#### WHAT IS BEING ASKED:
Return each line of the data below unchanged, please.

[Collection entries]
-=-=-

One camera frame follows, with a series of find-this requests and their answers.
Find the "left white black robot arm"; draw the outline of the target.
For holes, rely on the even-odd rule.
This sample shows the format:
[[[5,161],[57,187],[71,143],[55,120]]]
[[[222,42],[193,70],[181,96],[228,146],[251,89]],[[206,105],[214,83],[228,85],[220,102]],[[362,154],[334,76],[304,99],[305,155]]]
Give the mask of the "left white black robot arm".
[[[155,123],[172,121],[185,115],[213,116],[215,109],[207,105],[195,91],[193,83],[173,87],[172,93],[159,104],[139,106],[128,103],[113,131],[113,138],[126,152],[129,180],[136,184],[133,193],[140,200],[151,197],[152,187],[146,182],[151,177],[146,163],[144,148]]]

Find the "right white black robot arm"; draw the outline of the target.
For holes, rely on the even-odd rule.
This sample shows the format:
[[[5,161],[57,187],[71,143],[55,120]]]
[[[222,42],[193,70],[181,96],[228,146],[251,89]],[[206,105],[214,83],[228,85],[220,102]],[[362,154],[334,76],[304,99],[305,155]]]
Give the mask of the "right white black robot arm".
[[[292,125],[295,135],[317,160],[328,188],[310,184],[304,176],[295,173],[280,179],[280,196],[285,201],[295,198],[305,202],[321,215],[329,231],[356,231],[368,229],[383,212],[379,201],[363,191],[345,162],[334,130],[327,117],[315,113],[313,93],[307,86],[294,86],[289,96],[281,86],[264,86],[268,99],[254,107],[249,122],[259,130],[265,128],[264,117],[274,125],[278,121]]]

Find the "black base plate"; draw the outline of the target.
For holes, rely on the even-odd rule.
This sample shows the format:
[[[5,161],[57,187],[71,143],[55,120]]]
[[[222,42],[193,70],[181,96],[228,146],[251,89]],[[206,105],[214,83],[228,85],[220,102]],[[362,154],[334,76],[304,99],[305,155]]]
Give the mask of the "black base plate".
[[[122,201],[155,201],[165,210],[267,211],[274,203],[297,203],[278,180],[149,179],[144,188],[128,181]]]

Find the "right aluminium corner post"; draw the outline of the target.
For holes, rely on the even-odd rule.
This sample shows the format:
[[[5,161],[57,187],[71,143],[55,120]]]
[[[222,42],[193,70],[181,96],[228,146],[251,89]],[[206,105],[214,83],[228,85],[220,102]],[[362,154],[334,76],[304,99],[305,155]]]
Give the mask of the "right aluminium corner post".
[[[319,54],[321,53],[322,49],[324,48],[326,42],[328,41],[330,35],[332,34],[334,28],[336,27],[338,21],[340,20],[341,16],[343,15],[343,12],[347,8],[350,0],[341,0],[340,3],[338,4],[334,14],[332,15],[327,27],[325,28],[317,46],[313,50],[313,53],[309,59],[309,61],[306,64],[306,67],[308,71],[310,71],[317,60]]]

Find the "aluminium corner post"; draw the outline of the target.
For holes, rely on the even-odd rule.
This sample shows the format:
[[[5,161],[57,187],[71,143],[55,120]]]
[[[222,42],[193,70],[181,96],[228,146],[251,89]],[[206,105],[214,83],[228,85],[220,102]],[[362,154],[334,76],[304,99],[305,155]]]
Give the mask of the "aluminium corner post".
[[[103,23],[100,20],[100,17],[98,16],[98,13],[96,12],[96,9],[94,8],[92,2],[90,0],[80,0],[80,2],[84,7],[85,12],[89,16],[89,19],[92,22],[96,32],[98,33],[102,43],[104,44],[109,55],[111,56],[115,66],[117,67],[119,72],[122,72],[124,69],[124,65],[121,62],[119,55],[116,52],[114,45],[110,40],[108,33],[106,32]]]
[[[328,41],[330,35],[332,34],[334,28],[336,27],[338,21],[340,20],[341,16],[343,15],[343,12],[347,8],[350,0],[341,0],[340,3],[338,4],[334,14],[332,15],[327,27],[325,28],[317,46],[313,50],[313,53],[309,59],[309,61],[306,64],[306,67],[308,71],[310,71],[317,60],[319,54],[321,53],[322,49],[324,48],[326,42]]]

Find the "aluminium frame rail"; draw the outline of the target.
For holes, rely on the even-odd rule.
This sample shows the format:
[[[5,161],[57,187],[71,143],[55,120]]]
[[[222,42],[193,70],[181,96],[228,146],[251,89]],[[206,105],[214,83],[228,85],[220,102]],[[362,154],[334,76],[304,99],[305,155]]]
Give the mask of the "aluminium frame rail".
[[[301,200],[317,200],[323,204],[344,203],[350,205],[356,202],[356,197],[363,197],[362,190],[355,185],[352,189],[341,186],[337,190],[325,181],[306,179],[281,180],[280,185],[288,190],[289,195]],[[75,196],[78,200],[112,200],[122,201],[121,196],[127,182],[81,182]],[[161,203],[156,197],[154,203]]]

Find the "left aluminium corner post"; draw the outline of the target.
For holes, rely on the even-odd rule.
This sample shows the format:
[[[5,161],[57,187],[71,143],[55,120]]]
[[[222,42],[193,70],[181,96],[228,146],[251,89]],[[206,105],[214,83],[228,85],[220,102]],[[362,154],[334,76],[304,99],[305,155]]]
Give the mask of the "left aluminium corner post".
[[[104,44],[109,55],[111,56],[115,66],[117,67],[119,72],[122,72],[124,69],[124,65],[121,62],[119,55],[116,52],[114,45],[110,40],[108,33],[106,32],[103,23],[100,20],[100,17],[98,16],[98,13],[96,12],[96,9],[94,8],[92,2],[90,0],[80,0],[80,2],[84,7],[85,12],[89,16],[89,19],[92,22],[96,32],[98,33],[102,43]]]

-=-=-

#### EXPECTED ANSWER:
One camera frame follows, with a series of find-this requests and their answers.
Find the "left white black robot arm"; draw the outline of the target.
For holes, rely on the even-odd rule.
This sample shows the format:
[[[5,161],[57,187],[71,143],[55,120]]]
[[[222,42],[193,70],[181,96],[228,146],[251,89]],[[206,105],[214,83],[228,85],[220,102]],[[362,154],[334,76],[304,99],[305,155]]]
Give the mask of the "left white black robot arm".
[[[155,123],[172,121],[185,115],[213,116],[215,109],[207,105],[195,91],[193,83],[173,87],[172,93],[159,104],[139,106],[128,103],[113,131],[113,138],[126,152],[129,180],[136,184],[133,193],[140,200],[151,197],[152,187],[146,182],[151,177],[146,163],[144,148]]]

Find the "right white black robot arm"; draw the outline of the target.
For holes, rely on the even-odd rule.
This sample shows the format:
[[[5,161],[57,187],[71,143],[55,120]]]
[[[222,42],[193,70],[181,96],[228,146],[251,89]],[[206,105],[214,83],[228,85],[220,102]],[[362,154],[334,76],[304,99],[305,155]]]
Give the mask of the "right white black robot arm".
[[[292,125],[295,135],[317,160],[328,188],[310,184],[304,176],[295,173],[280,179],[280,196],[285,201],[295,198],[305,202],[321,215],[329,231],[356,231],[368,229],[383,212],[379,201],[363,191],[345,162],[334,130],[327,117],[315,113],[313,93],[307,86],[294,86],[289,96],[281,86],[264,86],[268,99],[254,107],[249,122],[259,130],[265,128],[264,117],[274,125],[278,121]]]

Find the "black base plate"; draw the outline of the target.
For holes, rely on the even-odd rule.
This sample shows the format:
[[[5,161],[57,187],[71,143],[55,120]]]
[[[222,42],[193,70],[181,96],[228,146],[251,89]],[[206,105],[214,83],[228,85],[220,102]],[[362,154],[334,76],[304,99],[305,155]]]
Give the mask of the "black base plate".
[[[122,201],[155,201],[165,210],[267,211],[274,203],[297,203],[278,180],[149,179],[144,188],[128,181]]]

Find the "right aluminium corner post"; draw the outline of the target.
For holes, rely on the even-odd rule.
This sample shows the format:
[[[5,161],[57,187],[71,143],[55,120]]]
[[[222,42],[193,70],[181,96],[228,146],[251,89]],[[206,105],[214,83],[228,85],[220,102]],[[362,154],[334,76],[304,99],[305,155]]]
Give the mask of the "right aluminium corner post".
[[[319,54],[321,53],[322,49],[324,48],[326,42],[328,41],[330,35],[332,34],[334,28],[336,27],[338,21],[340,20],[341,16],[343,15],[343,12],[347,8],[350,0],[341,0],[340,3],[338,4],[334,14],[332,15],[327,27],[325,28],[317,46],[313,50],[313,53],[309,59],[309,61],[306,64],[306,67],[308,71],[310,71],[317,60]]]

Find the "aluminium corner post"; draw the outline of the target.
For holes, rely on the even-odd rule.
This sample shows the format:
[[[5,161],[57,187],[71,143],[55,120]]]
[[[222,42],[193,70],[181,96],[228,146],[251,89]],[[206,105],[214,83],[228,85],[220,102]],[[362,154],[334,76],[304,99],[305,155]]]
Give the mask of the "aluminium corner post".
[[[103,23],[100,20],[100,17],[98,16],[98,13],[96,12],[96,9],[94,8],[92,2],[90,0],[80,0],[80,2],[84,7],[85,12],[89,16],[89,19],[92,22],[96,32],[98,33],[102,43],[104,44],[109,55],[111,56],[115,66],[117,67],[119,72],[122,72],[124,69],[124,65],[121,62],[119,55],[116,52],[114,45],[110,40],[108,33],[106,32]]]
[[[328,41],[330,35],[332,34],[334,28],[336,27],[338,21],[340,20],[341,16],[343,15],[343,12],[347,8],[350,0],[341,0],[340,3],[338,4],[334,14],[332,15],[327,27],[325,28],[317,46],[313,50],[313,53],[309,59],[309,61],[306,64],[306,67],[308,71],[310,71],[317,60],[319,54],[321,53],[322,49],[324,48],[326,42]]]

Find the "aluminium frame rail"; draw the outline of the target.
For holes, rely on the even-odd rule.
This sample shows the format:
[[[5,161],[57,187],[71,143],[55,120]]]
[[[222,42],[193,70],[181,96],[228,146],[251,89]],[[206,105],[214,83],[228,85],[220,102]],[[362,154],[334,76],[304,99],[305,155]]]
Give the mask of the "aluminium frame rail".
[[[301,200],[317,200],[323,204],[344,203],[350,205],[356,202],[356,197],[363,197],[362,190],[355,185],[352,189],[341,186],[337,190],[325,181],[306,179],[281,180],[280,185],[288,190],[289,195]],[[75,196],[78,200],[112,200],[122,201],[121,196],[127,182],[81,182]],[[161,203],[156,197],[154,203]]]

Find the "left aluminium corner post"; draw the outline of the target.
For holes, rely on the even-odd rule.
This sample shows the format:
[[[5,161],[57,187],[71,143],[55,120]]]
[[[222,42],[193,70],[181,96],[228,146],[251,89]],[[206,105],[214,83],[228,85],[220,102]],[[362,154],[334,76],[304,99],[305,155]]]
Give the mask of the "left aluminium corner post".
[[[104,44],[109,55],[111,56],[115,66],[117,67],[119,72],[122,72],[124,69],[124,65],[121,62],[119,55],[116,52],[114,45],[110,40],[108,33],[106,32],[103,23],[100,20],[100,17],[98,16],[98,13],[96,12],[96,9],[94,8],[92,2],[90,0],[80,0],[80,2],[84,7],[85,12],[89,16],[89,19],[92,22],[96,32],[98,33],[102,43]]]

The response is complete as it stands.